## WORK REQUIRED
Print out the data precisely as it appears here, with no pictures.

## DATA EXCERPT
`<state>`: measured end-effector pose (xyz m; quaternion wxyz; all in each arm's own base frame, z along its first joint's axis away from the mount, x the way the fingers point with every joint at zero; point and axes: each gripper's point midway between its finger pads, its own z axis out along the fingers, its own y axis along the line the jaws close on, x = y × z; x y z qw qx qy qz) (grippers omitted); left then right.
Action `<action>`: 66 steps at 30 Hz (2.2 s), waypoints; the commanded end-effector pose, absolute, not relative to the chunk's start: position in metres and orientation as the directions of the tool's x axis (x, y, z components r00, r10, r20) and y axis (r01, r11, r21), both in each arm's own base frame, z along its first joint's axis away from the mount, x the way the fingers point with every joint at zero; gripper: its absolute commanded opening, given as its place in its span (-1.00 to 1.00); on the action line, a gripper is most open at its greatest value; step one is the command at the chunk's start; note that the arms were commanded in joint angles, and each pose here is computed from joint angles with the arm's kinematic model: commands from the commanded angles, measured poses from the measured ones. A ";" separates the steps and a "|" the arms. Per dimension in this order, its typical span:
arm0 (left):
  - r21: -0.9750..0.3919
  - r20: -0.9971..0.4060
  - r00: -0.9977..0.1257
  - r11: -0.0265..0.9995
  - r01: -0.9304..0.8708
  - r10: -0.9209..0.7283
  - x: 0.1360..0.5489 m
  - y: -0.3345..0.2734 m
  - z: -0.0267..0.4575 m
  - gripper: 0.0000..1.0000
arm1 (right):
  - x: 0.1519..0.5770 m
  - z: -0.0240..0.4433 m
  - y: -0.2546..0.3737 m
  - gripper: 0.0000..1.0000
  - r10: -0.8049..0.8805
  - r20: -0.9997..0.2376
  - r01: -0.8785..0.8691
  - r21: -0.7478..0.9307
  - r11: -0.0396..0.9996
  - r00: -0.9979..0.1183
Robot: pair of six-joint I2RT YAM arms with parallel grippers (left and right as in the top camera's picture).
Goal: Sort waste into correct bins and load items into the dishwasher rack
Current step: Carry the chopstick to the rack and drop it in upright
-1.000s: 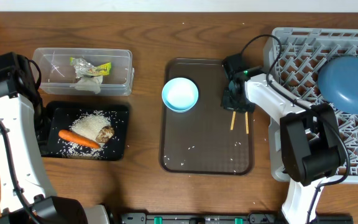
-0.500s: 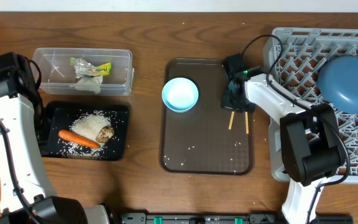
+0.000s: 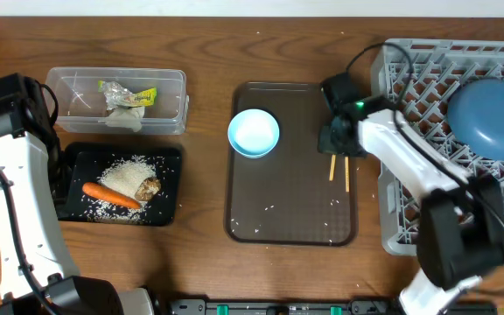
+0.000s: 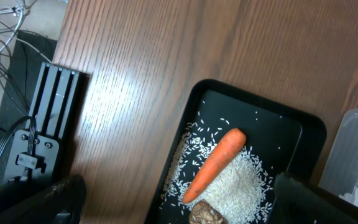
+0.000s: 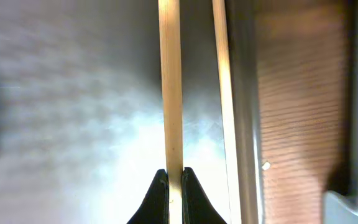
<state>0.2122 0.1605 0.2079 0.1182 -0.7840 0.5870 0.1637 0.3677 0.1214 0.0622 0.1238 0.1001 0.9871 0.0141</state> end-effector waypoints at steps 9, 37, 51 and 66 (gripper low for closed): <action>0.015 -0.409 0.267 -0.299 -0.954 -0.872 0.209 0.163 0.207 0.96 | 0.379 0.140 0.090 -0.98 0.152 -0.430 0.128 0.083 0.988 -0.890; 0.015 -0.409 0.267 -0.299 -0.954 -0.872 0.209 0.163 0.207 0.96 | 0.413 0.148 -0.037 -0.98 0.148 -0.512 0.098 0.125 0.987 -0.846; 0.015 -0.409 0.267 -0.299 -0.954 -0.872 0.209 0.163 0.207 0.96 | 0.423 0.126 -0.039 -0.98 0.152 -0.488 0.103 0.125 0.987 -0.860; 0.015 -0.409 0.267 -0.299 -0.954 -0.872 0.210 0.163 0.207 0.96 | 0.419 0.123 -0.033 -0.42 0.147 -0.470 0.094 0.136 0.986 -0.870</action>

## EXERCISE RESULT
`<state>`: measured end-effector pose (xyz m; quaternion wxyz; all in each arm's own base frame, z along its first joint's axis away from the mount, x the way the fingers point with every joint at zero; point and axes: each gripper's point midway between its finger pads, its own z axis out along the fingers, its own y axis along the line the jaws close on, x = y × z; x y z qw qx qy qz) (grippers omitted); left then right.
Action `<action>`: 66 steps at 30 Hz (2.2 s), waypoints; the commanded end-effector pose, absolute, not relative to the chunk's start: position in metres and orientation as the directions of the tool's x axis (x, y, z components r00, r10, r20) and y axis (r01, r11, r21), both in each arm's own base frame, z along its first joint's axis away from the mount, x the way the fingers point with every joint at zero; gripper: its absolute commanded opening, given as its place in its span (-1.00 to 1.00); on the action line, a gripper is most open at its greatest value; step one is the command at the chunk's start; note that the arms were commanded in joint angles, and each pose here is computed from joint angles with the arm's kinematic model: commands from the commanded angles, measured poses from the measured ones. A ";" separates the steps and a "|" the arms. Per dimension in this order, its typical span:
arm0 (left):
  - r21: -0.9750..0.3919
  - r20: -0.9971..0.4060
  - r00: -0.9977..0.1257
  - r11: -0.0265..0.9995
  - r01: -0.9304..0.8708
  - r10: -0.9209..0.7283
  - x: 0.1360..0.5489 m
  - y: -0.3345..0.2734 m
  - z: -0.0267..0.4575 m
  - gripper: 0.0000..1.0000
arm1 (right):
  - x: 0.1519..0.5770 m
  - z: -0.0240..0.4433 m
  - y: -0.2546..0.3737 m
  - gripper: 0.0000..1.0000
  - r10: -0.8049..0.8805
  - r20: -0.9997..0.2376
  - r01: -0.8785..0.8691
  - r21: -0.7478..0.9307
  - r11: -0.0396..0.9996
  - r00: -0.9979..0.1183
Robot: pair of six-joint I2RT YAM arms with parallel grippers (left and right as in the top camera's picture).
Goal: Sort waste into correct bins and load items into the dishwasher rack
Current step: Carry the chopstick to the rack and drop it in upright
-1.000s: 
-0.500s: 
+0.000s: 
+0.000s: 
+0.000s: 
<state>0.2122 0.1605 0.2079 0.1182 -0.7840 0.5870 0.1637 0.3677 0.1214 0.0622 0.1238 0.1001 0.9871 0.0141</state> end-effector waypoints at steps 9, 37, 51 and 66 (gripper low for closed): <action>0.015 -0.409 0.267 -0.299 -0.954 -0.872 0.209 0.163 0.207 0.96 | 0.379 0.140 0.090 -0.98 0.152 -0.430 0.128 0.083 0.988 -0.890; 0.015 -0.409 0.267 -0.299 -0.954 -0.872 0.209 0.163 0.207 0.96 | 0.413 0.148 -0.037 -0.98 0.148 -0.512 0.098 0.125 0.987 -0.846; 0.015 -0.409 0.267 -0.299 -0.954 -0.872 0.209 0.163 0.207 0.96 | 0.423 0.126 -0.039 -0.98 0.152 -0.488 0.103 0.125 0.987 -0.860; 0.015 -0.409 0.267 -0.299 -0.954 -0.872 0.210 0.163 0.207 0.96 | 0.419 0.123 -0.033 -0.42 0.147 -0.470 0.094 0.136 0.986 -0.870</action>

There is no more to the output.